Opinion

Standing for those who stood for their country | In Our Opinion

More than 23 million U.S. military veterans are eligible for benefits, but only 8 million are using those benefits, according to the U.S. Department of Veterans Affairs.

Terry Inman and Earl Jones, both of Kingston, know just how important those benefits can be. Through the Veterans Administration, Inman, a retired Coast Guard senior chief petty officer, received triple-bypass surgery to correct a service-related heart ailment. Jones, a retired Navy captain and Vietnam War veteran, has been treated for exposure to Agent Orange.
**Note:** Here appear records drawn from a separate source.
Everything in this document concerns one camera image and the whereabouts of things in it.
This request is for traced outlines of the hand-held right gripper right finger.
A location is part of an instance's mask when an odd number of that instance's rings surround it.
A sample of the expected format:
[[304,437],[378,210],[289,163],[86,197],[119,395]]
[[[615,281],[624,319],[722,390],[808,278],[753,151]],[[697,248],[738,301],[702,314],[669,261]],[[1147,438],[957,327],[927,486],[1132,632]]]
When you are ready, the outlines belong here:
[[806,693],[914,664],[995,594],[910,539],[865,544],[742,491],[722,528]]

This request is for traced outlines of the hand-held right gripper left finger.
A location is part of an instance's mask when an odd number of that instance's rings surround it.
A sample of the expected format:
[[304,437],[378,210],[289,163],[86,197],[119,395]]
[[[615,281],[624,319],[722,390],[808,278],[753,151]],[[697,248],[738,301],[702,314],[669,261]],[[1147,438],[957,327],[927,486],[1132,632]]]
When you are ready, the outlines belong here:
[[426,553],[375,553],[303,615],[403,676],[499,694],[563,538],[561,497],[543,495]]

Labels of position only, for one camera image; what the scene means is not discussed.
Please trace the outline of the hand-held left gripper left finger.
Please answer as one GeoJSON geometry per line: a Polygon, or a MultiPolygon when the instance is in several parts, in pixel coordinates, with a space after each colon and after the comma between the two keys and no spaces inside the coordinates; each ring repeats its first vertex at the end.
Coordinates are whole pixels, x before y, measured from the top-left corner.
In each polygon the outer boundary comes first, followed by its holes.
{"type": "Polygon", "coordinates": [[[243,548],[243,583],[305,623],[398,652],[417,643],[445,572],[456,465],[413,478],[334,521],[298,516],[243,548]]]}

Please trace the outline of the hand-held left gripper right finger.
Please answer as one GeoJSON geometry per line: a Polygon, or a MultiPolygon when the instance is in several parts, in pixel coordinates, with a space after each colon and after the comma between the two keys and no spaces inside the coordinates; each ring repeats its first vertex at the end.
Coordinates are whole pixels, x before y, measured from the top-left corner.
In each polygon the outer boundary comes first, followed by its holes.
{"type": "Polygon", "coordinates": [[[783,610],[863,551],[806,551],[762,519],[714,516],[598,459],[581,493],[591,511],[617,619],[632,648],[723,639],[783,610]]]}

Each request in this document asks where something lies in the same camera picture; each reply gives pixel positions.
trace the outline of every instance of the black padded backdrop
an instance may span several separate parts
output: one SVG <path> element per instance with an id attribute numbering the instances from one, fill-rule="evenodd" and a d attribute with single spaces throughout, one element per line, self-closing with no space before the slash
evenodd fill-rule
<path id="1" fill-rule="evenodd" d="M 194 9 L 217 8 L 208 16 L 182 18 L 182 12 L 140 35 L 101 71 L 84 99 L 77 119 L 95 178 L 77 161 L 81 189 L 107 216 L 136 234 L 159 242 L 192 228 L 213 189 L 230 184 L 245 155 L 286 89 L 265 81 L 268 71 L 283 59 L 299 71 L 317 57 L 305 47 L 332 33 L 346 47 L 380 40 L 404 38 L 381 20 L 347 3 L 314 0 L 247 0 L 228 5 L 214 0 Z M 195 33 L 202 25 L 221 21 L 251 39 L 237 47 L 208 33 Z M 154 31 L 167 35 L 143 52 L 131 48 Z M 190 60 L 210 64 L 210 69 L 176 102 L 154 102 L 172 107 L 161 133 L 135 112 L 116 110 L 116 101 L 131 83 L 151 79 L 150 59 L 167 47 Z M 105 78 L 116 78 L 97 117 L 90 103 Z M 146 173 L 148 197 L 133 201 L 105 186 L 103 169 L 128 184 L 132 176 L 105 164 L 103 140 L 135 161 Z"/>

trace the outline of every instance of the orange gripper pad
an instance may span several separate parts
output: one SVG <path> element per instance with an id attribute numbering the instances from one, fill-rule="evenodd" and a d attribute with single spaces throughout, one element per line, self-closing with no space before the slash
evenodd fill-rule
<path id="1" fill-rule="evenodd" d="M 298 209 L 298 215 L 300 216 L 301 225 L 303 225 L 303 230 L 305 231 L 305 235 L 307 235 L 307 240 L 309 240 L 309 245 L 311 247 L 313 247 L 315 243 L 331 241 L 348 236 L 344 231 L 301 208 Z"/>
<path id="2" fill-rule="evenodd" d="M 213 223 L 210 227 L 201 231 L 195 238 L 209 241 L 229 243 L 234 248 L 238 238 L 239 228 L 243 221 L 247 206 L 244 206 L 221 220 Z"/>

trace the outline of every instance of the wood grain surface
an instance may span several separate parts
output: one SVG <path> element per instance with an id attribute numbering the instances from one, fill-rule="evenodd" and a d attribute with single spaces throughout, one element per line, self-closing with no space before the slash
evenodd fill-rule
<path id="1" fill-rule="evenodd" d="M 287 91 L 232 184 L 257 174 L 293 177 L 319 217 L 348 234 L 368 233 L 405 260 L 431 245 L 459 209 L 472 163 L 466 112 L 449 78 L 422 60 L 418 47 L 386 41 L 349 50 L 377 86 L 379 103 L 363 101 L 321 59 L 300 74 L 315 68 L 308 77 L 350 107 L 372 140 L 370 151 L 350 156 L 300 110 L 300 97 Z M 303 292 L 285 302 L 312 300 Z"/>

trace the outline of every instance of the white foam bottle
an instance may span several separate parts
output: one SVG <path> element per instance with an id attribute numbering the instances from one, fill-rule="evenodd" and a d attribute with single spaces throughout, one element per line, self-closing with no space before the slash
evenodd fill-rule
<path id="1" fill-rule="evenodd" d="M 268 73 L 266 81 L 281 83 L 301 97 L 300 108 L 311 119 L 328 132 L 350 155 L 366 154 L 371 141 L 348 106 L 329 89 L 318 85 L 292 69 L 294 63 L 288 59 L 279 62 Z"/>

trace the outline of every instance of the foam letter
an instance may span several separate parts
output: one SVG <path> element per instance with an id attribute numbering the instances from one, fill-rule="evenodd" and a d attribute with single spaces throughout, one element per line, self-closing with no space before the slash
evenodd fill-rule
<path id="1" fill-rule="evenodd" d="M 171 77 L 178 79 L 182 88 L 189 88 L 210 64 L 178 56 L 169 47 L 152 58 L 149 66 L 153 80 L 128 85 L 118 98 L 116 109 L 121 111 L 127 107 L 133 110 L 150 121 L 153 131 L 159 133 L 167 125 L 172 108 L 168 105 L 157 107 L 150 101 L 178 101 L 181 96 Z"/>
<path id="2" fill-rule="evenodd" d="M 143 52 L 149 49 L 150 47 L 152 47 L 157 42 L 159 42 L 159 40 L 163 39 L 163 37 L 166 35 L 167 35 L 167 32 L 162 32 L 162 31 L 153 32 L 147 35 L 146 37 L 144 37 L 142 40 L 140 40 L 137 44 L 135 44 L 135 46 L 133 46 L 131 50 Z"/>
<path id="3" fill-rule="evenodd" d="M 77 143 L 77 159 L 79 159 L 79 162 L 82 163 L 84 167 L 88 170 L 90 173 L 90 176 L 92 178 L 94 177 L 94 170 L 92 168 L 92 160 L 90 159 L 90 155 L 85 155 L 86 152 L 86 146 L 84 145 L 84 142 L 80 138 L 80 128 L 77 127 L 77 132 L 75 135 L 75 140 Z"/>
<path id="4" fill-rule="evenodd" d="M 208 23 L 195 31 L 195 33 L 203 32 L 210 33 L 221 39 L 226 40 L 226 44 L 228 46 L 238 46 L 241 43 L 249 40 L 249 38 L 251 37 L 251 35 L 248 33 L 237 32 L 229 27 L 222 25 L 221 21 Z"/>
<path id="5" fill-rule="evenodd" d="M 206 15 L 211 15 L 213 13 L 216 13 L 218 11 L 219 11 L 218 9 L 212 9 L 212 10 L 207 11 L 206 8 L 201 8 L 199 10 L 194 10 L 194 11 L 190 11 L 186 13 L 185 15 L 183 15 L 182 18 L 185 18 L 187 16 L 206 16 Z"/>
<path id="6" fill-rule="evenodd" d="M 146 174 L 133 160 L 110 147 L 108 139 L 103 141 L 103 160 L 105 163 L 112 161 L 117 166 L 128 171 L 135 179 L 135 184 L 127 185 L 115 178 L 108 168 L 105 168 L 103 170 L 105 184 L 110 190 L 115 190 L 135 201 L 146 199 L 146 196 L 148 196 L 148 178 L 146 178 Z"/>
Now, both are volunteering in their retirement years to help other veterans and their survivors connect with benefits to which they are entitled.They are among the team of volunteers at the Veterans Service Office at 19068 Jensen Way, Suite 3A, Poulsbo. The office is open Thursdays from 10 a.m. to 3 p.m. The office is paid for and staffed by American Legion Post 245 in Poulsbo. (You may recall that the Veterans Service Office was formerly located down the street in the old North Kitsap Armory, which is now a port-owned parking lot.)

As reported in the story that begins on page A1 of this edition, the Veterans Service Office stands ready to help veterans in a myriad of ways. They’ve helped veterans with service-related injuries or disabilities obtain benefits they earned — benefits that improved their quality of life. They’ve helped veterans obtain medals to which they are entitled. They’ve helped veterans with children obtain one-time American Legion grants so they can meet financial needs. They’ve helped survivors apply for VA-covered funeral costs and survivors benefits.

Now, these officers know their fellow veterans are a proud lot and aren’t apt to ask for help. But here’s what they want you to know, veteran: They don’t want to give you a handout, they want to give you a hand. If you served, you are entitled to certain benefits, and they can help connect you with those benefits.

In an earlier story in the Herald, Inman said he got involved as a veterans service officer after the local office helped him. The VA determined he had a 100-percent service-related disability and he got the life-saving heart surgery he needed. “I thought, ‘Hey, they helped me,’ so I started hanging out in the office,” he said at the time. “Then, they convinced me to become a service officer.”

Veterans, you stood for your country. The Poulsbo Veterans Service Office is standing by you. Visit them at 19068 Jensen Way, Suite 3A, Poulsbo.